(Extracted data entries)
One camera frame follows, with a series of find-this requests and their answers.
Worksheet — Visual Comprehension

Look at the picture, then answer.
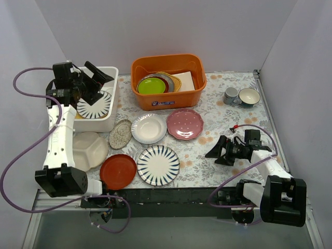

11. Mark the pink polka dot plate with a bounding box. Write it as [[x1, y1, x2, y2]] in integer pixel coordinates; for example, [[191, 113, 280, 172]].
[[166, 108, 204, 141]]

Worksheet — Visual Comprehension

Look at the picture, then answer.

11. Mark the white square plate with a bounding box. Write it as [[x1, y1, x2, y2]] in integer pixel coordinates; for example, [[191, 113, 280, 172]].
[[173, 71, 195, 92]]

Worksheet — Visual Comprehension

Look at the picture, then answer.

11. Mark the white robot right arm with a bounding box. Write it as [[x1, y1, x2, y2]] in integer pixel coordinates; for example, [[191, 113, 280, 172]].
[[205, 124, 307, 227]]

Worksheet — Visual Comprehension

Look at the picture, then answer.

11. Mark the small patterned mug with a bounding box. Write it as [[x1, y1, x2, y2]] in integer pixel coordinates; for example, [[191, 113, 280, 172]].
[[224, 87, 242, 105]]

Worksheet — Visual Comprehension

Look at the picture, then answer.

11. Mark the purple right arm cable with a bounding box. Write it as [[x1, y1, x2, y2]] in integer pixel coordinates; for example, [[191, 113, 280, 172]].
[[208, 123, 279, 226]]

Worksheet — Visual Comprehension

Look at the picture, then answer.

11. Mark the white plastic bin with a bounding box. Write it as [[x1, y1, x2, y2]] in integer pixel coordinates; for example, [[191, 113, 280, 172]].
[[74, 66, 119, 133]]

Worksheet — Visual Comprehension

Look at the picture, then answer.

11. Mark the speckled oval dish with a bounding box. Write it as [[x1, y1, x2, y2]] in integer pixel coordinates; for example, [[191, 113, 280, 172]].
[[108, 119, 132, 149]]

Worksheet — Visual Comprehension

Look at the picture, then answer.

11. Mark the floral table mat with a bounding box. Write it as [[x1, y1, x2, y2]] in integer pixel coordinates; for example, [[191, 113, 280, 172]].
[[49, 72, 288, 189]]

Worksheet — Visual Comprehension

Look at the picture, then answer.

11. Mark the blue striped plate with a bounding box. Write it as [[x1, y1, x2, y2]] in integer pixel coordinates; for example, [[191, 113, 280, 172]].
[[136, 145, 180, 186], [77, 91, 112, 119]]

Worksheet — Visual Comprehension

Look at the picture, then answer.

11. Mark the grey rimmed plate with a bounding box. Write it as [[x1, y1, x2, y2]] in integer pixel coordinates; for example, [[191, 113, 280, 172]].
[[136, 72, 174, 95]]

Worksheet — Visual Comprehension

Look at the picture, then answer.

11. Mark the orange plastic bin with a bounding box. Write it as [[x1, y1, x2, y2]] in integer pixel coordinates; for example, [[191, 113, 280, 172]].
[[131, 54, 206, 111]]

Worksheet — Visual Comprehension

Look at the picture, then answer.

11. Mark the white round plate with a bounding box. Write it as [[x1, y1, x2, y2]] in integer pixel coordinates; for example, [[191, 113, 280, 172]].
[[131, 113, 167, 144]]

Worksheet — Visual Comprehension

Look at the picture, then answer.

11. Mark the yellow woven basket plate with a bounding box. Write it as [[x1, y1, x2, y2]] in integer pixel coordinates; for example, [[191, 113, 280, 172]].
[[158, 72, 182, 92]]

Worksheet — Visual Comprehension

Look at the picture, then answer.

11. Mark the red round plate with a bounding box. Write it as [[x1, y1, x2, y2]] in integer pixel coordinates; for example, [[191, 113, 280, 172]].
[[100, 154, 137, 190]]

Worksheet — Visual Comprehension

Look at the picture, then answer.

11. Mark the cream divided plate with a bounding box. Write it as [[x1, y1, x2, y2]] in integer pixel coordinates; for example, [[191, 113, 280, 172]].
[[73, 132, 108, 172]]

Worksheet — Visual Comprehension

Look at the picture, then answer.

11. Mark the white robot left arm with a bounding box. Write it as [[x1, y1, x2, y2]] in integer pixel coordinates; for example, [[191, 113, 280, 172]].
[[35, 61, 114, 208]]

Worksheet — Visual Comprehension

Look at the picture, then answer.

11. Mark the green rimmed bowl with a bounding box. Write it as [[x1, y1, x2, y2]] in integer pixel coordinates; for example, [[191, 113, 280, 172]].
[[239, 88, 260, 107]]

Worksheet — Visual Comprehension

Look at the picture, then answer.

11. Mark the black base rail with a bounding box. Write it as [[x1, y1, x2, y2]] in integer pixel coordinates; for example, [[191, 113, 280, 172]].
[[80, 188, 267, 224]]

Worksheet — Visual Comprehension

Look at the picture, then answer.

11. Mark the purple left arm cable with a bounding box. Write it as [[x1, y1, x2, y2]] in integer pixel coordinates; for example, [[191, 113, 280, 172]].
[[0, 67, 132, 233]]

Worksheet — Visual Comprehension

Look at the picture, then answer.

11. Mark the lime green plate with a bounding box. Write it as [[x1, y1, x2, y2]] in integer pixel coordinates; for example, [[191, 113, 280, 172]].
[[137, 77, 166, 95]]

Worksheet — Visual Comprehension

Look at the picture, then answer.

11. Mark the yellow bamboo mat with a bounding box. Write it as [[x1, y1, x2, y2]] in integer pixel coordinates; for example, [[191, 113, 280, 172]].
[[75, 113, 109, 121]]

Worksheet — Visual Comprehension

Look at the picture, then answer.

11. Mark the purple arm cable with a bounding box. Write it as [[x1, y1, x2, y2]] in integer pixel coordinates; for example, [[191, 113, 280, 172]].
[[0, 67, 132, 233], [208, 123, 279, 226]]

#### WORK REQUIRED:
All the records need to be set down word for word, with the images left out.

#### YOUR RESPONSE:
One camera frame follows, with a series of find-this requests and their answers.
Worksheet — Visual Comprehension

Look at the picture, then answer.

11. Mark the pink polka dot plate with a bounding box. Write it as [[x1, y1, x2, y2]] in integer pixel coordinates; for example, [[191, 113, 280, 172]].
[[166, 108, 204, 141]]

Worksheet — Visual Comprehension

Look at the picture, then answer.

11. Mark the white square plate with a bounding box. Write it as [[x1, y1, x2, y2]] in integer pixel coordinates; for example, [[191, 113, 280, 172]].
[[173, 71, 195, 92]]

Worksheet — Visual Comprehension

Look at the picture, then answer.

11. Mark the white robot right arm with a bounding box. Write it as [[x1, y1, x2, y2]] in integer pixel coordinates; for example, [[191, 113, 280, 172]].
[[205, 124, 307, 227]]

Worksheet — Visual Comprehension

Look at the picture, then answer.

11. Mark the small patterned mug with a bounding box. Write it as [[x1, y1, x2, y2]] in integer pixel coordinates; for example, [[191, 113, 280, 172]].
[[224, 87, 242, 105]]

Worksheet — Visual Comprehension

Look at the picture, then answer.

11. Mark the purple right arm cable with a bounding box. Write it as [[x1, y1, x2, y2]] in integer pixel coordinates; for example, [[191, 113, 280, 172]].
[[208, 123, 279, 226]]

Worksheet — Visual Comprehension

Look at the picture, then answer.

11. Mark the white plastic bin with a bounding box. Write it as [[x1, y1, x2, y2]] in integer pixel coordinates; for example, [[191, 113, 280, 172]].
[[74, 66, 119, 133]]

Worksheet — Visual Comprehension

Look at the picture, then answer.

11. Mark the speckled oval dish with a bounding box. Write it as [[x1, y1, x2, y2]] in integer pixel coordinates; for example, [[191, 113, 280, 172]].
[[108, 119, 132, 149]]

Worksheet — Visual Comprehension

Look at the picture, then answer.

11. Mark the floral table mat with a bounding box. Write it as [[x1, y1, x2, y2]] in integer pixel coordinates; for example, [[191, 113, 280, 172]].
[[49, 72, 288, 189]]

Worksheet — Visual Comprehension

Look at the picture, then answer.

11. Mark the blue striped plate with a bounding box. Write it as [[x1, y1, x2, y2]] in integer pixel coordinates; for example, [[191, 113, 280, 172]].
[[136, 145, 180, 186], [77, 91, 112, 119]]

Worksheet — Visual Comprehension

Look at the picture, then answer.

11. Mark the grey rimmed plate with a bounding box. Write it as [[x1, y1, x2, y2]] in integer pixel coordinates; for example, [[191, 113, 280, 172]].
[[136, 72, 174, 95]]

Worksheet — Visual Comprehension

Look at the picture, then answer.

11. Mark the orange plastic bin with a bounding box. Write it as [[x1, y1, x2, y2]] in integer pixel coordinates; for example, [[191, 113, 280, 172]].
[[131, 54, 206, 111]]

Worksheet — Visual Comprehension

Look at the picture, then answer.

11. Mark the white round plate with a bounding box. Write it as [[x1, y1, x2, y2]] in integer pixel coordinates; for example, [[191, 113, 280, 172]].
[[131, 113, 167, 144]]

Worksheet — Visual Comprehension

Look at the picture, then answer.

11. Mark the yellow woven basket plate with a bounding box. Write it as [[x1, y1, x2, y2]] in integer pixel coordinates; for example, [[191, 113, 280, 172]].
[[158, 72, 182, 92]]

Worksheet — Visual Comprehension

Look at the picture, then answer.

11. Mark the red round plate with a bounding box. Write it as [[x1, y1, x2, y2]] in integer pixel coordinates; for example, [[191, 113, 280, 172]].
[[100, 154, 137, 190]]

Worksheet — Visual Comprehension

Look at the picture, then answer.

11. Mark the cream divided plate with a bounding box. Write it as [[x1, y1, x2, y2]] in integer pixel coordinates; for example, [[191, 113, 280, 172]].
[[73, 132, 108, 172]]

Worksheet — Visual Comprehension

Look at the picture, then answer.

11. Mark the white robot left arm with a bounding box. Write it as [[x1, y1, x2, y2]] in integer pixel coordinates; for example, [[191, 113, 280, 172]].
[[35, 61, 114, 208]]

Worksheet — Visual Comprehension

Look at the picture, then answer.

11. Mark the green rimmed bowl with a bounding box. Write it as [[x1, y1, x2, y2]] in integer pixel coordinates; for example, [[191, 113, 280, 172]].
[[239, 88, 260, 107]]

Worksheet — Visual Comprehension

Look at the picture, then answer.

11. Mark the black base rail with a bounding box. Write it as [[x1, y1, x2, y2]] in integer pixel coordinates; for example, [[191, 113, 280, 172]].
[[80, 188, 267, 224]]

Worksheet — Visual Comprehension

Look at the picture, then answer.

11. Mark the purple left arm cable with a bounding box. Write it as [[x1, y1, x2, y2]] in integer pixel coordinates; for example, [[191, 113, 280, 172]].
[[0, 67, 132, 233]]

Worksheet — Visual Comprehension

Look at the picture, then answer.

11. Mark the lime green plate with a bounding box. Write it as [[x1, y1, x2, y2]] in integer pixel coordinates; for example, [[191, 113, 280, 172]].
[[137, 77, 166, 95]]

Worksheet — Visual Comprehension

Look at the picture, then answer.

11. Mark the yellow bamboo mat with a bounding box. Write it as [[x1, y1, x2, y2]] in integer pixel coordinates; for example, [[191, 113, 280, 172]].
[[75, 113, 109, 121]]

Worksheet — Visual Comprehension

Look at the picture, then answer.

11. Mark the purple arm cable with a bounding box. Write it as [[x1, y1, x2, y2]] in integer pixel coordinates; for example, [[191, 113, 280, 172]].
[[0, 67, 132, 233], [208, 123, 279, 226]]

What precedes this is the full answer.